Using the material below, return exactly the lines between the one holding "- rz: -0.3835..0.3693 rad" and the one holding "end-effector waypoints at", inclusive, and no others.

── Material for this task ──

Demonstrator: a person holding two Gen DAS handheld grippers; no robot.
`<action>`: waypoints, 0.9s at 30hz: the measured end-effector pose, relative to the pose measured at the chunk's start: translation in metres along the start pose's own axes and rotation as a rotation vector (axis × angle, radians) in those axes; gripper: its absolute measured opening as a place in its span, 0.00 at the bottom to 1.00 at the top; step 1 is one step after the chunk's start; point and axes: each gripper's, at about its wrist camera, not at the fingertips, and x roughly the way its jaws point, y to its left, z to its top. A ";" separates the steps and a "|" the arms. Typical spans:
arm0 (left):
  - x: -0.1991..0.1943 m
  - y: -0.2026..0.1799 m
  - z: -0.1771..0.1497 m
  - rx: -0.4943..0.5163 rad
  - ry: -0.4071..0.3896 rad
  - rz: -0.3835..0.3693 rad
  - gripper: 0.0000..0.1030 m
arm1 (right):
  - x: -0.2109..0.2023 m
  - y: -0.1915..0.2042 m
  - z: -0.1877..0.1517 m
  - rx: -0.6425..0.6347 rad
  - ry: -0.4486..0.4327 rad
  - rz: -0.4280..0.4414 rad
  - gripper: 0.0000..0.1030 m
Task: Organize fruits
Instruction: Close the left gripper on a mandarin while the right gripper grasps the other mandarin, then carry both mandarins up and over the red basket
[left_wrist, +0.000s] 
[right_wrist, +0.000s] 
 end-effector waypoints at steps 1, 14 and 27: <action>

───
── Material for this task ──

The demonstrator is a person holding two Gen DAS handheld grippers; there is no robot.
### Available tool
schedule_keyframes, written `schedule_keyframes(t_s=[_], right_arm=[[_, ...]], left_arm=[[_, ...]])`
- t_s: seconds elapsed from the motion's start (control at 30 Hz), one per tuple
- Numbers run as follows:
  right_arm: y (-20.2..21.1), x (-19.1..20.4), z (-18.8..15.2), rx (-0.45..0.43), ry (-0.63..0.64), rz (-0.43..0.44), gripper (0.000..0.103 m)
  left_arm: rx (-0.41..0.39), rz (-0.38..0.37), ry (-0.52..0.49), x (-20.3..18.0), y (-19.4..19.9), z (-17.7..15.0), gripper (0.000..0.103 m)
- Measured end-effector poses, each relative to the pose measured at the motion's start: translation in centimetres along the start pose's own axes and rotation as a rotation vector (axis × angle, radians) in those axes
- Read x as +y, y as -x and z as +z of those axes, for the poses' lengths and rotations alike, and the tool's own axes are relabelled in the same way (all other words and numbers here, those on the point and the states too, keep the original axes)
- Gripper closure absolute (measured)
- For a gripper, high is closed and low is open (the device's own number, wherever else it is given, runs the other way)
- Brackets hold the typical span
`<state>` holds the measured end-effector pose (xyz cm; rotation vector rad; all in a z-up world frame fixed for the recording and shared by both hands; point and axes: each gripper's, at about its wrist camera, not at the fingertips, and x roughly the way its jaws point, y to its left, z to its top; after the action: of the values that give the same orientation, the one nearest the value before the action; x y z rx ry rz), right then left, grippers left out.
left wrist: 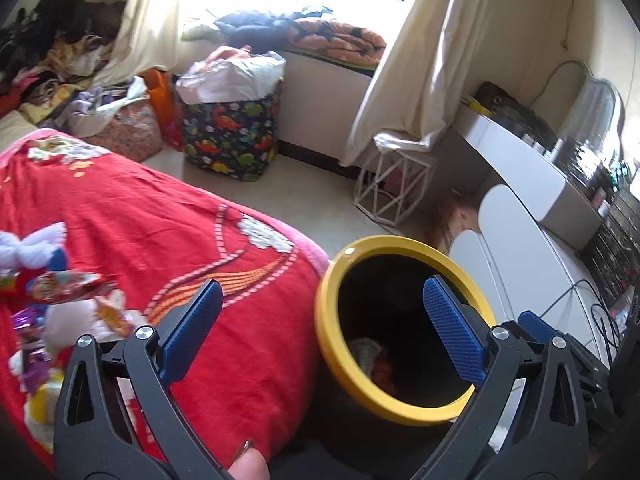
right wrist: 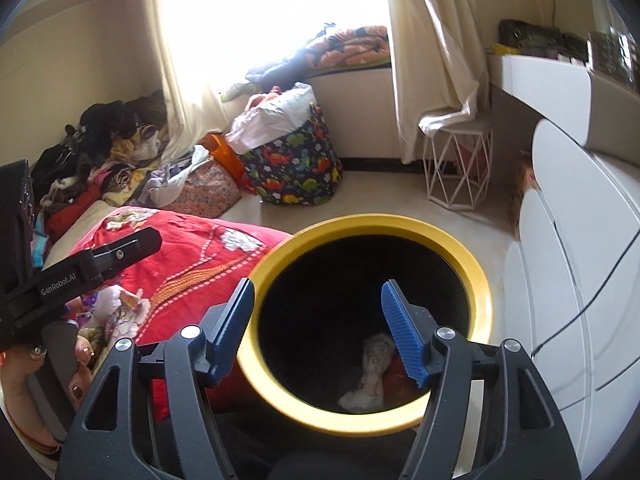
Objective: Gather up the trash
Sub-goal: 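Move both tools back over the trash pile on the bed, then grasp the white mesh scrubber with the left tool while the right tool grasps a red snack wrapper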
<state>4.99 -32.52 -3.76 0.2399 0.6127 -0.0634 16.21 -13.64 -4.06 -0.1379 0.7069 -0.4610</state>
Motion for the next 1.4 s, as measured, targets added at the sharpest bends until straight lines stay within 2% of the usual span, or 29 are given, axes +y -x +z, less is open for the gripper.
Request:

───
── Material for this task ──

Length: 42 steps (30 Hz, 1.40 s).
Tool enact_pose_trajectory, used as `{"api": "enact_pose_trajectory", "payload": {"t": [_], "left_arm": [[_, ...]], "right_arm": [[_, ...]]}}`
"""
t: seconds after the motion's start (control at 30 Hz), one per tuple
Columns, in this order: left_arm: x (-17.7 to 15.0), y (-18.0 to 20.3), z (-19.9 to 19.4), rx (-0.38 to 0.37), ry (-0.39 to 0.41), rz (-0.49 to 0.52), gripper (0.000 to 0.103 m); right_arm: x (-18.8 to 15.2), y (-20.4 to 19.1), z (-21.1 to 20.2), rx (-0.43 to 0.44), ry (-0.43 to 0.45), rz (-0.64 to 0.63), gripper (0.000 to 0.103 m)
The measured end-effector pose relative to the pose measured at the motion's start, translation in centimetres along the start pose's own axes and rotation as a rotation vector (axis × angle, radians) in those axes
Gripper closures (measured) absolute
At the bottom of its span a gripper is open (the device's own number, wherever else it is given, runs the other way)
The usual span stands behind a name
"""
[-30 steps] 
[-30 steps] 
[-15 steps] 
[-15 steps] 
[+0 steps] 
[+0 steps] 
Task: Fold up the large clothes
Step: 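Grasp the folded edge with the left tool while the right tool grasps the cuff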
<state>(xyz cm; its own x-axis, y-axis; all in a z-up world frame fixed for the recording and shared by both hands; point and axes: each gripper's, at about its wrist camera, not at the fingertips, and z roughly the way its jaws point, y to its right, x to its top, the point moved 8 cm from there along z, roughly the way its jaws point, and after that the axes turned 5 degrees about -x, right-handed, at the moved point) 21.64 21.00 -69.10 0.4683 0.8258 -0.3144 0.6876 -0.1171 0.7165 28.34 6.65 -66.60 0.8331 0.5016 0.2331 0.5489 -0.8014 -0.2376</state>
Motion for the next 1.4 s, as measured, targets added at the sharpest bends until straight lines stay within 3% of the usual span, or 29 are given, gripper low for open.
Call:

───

● **Problem solution**:
  - rz: -0.3835..0.3693 rad
  - gripper: 0.0000..0.1030 m
arm1 (right):
  - x: -0.2109..0.2023 m
  - y: -0.1915..0.2042 m
  - z: -0.1877..0.1517 m
  - rx: -0.6425..0.6347 rad
  - ry: -0.4486..0.4327 rad
  - rz: -0.4280..0.4414 rad
  - gripper: 0.0000..0.1030 m
Task: Organize fruits
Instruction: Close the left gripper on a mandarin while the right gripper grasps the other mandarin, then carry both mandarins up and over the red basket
[left_wrist, +0.000s] 
[right_wrist, +0.000s] 
 end-effector waypoints at steps 1, 14 and 27: <action>

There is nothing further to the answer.